Tested on MuSiQue, HotpotQA, and 2WikiMultiHopQA, ReaLM-Retrieve delivers a 10.1% absolute improvement in answer F1 over standard RAG (ranging from 9.0% to 11.8% across benchmarks). On the challenging MuSiQue dataset requiring 2-4 hop reasoning, it achieves 71.2% F1 with only 1.8 retrieval calls per question.
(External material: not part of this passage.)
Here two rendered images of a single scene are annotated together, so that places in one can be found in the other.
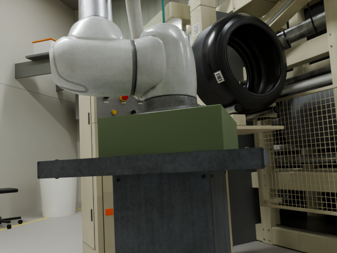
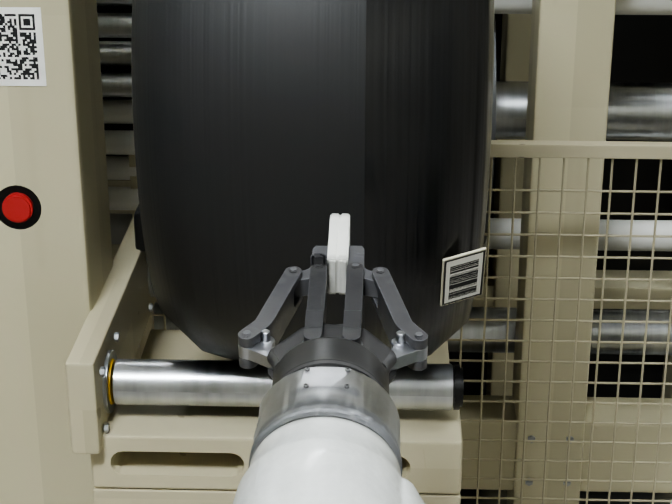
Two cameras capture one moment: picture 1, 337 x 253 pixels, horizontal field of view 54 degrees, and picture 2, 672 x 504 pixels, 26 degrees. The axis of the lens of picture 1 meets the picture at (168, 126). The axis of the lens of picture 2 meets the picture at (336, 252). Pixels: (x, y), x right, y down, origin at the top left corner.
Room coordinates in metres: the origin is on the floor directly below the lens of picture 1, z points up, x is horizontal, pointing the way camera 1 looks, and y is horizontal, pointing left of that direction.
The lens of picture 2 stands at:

It also cuts retrieval calls by 47% compared to fixed-interval baselines like IRCoT and boosts retrieval quality itself, with 81.3% Recall@5 and higher precision and MRR. Accepted at SIGIR 2026, this work sets a new efficiency-accuracy standard for reasoning-intensive retrieval tasks.

Key Points
  • ReaLM-Retrieve uses a step-level uncertainty detector to identify knowledge gaps during reasoning, not just at token or sentence level.
  • It achieves a 10.1% absolute F1 improvement over standard RAG across MuSiQue, HotpotQA, and 2WikiMultiHopQA.
  • The framework reduces retrieval calls by 47% versus fixed-interval methods like IRCoT and lowers per-retrieval overhead by 3.2x.

Why It Matters

This adaptive retrieval approach makes AI reasoning models smarter and cheaper, enabling complex multi-hop QA with fewer resources.